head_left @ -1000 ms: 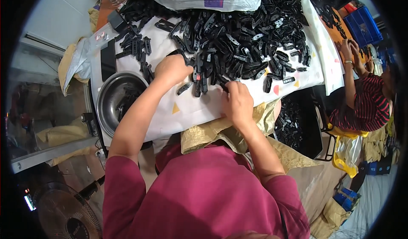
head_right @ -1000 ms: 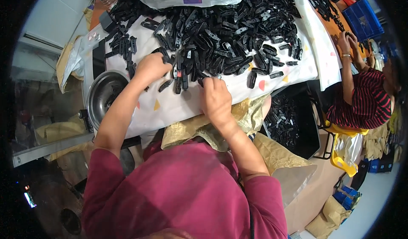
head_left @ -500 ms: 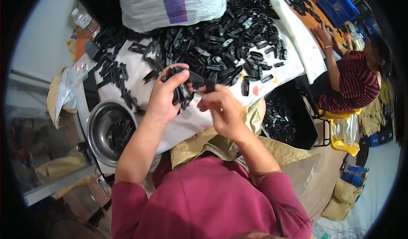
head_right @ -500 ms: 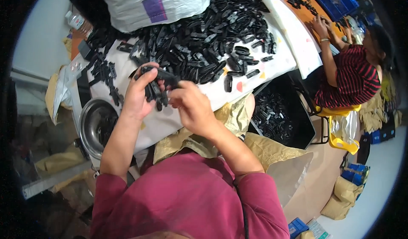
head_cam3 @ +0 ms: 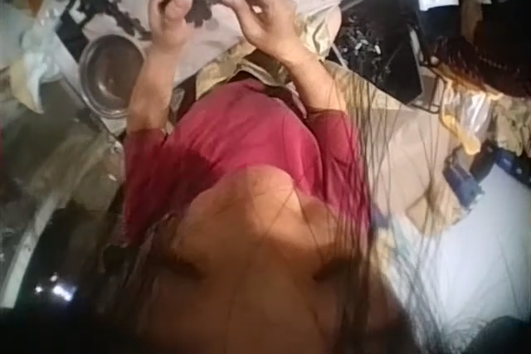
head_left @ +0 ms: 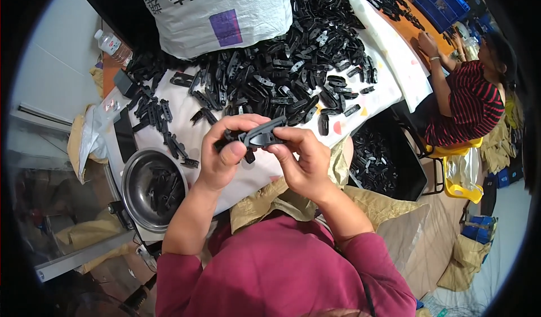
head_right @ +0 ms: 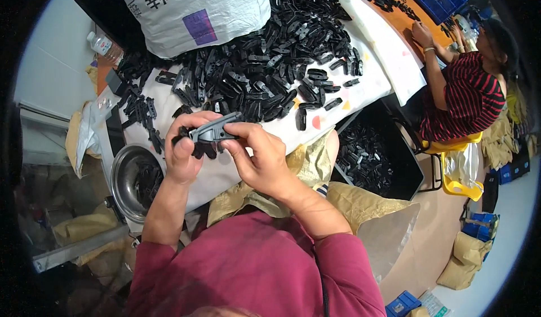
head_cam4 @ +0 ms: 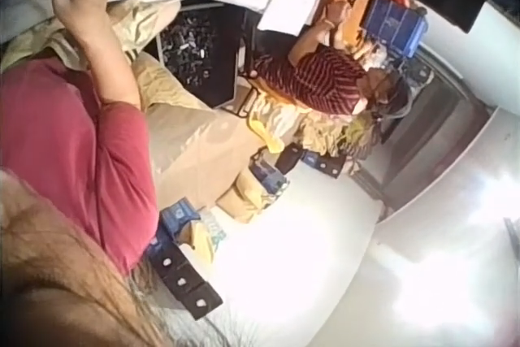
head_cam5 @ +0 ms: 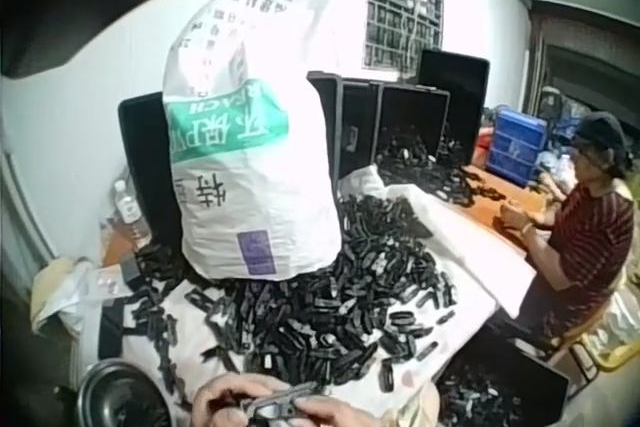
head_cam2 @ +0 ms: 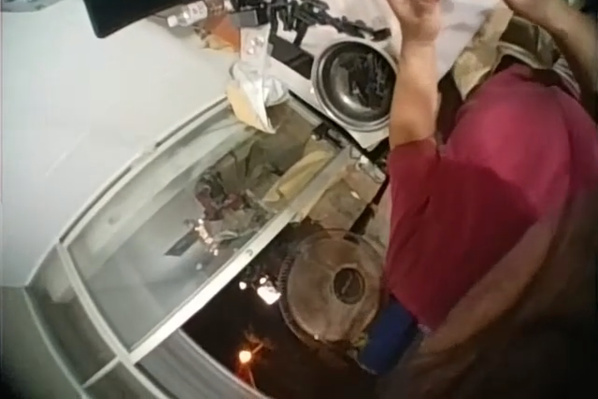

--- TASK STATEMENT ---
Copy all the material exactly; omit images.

--- ANSWER FOR THE TASK ---
head_left @ -1000 ms: 
head_right @ -1000 ms: 
head_left @ -500 ms: 
head_right @ -500 ms: 
head_cam3 @ +0 ms: 
head_left @ +0 ms: 
head_right @ +0 ms: 
head_cam4 @ +0 ms: 
head_cam5 @ +0 ms: 
head_cam2 @ +0 ms: 

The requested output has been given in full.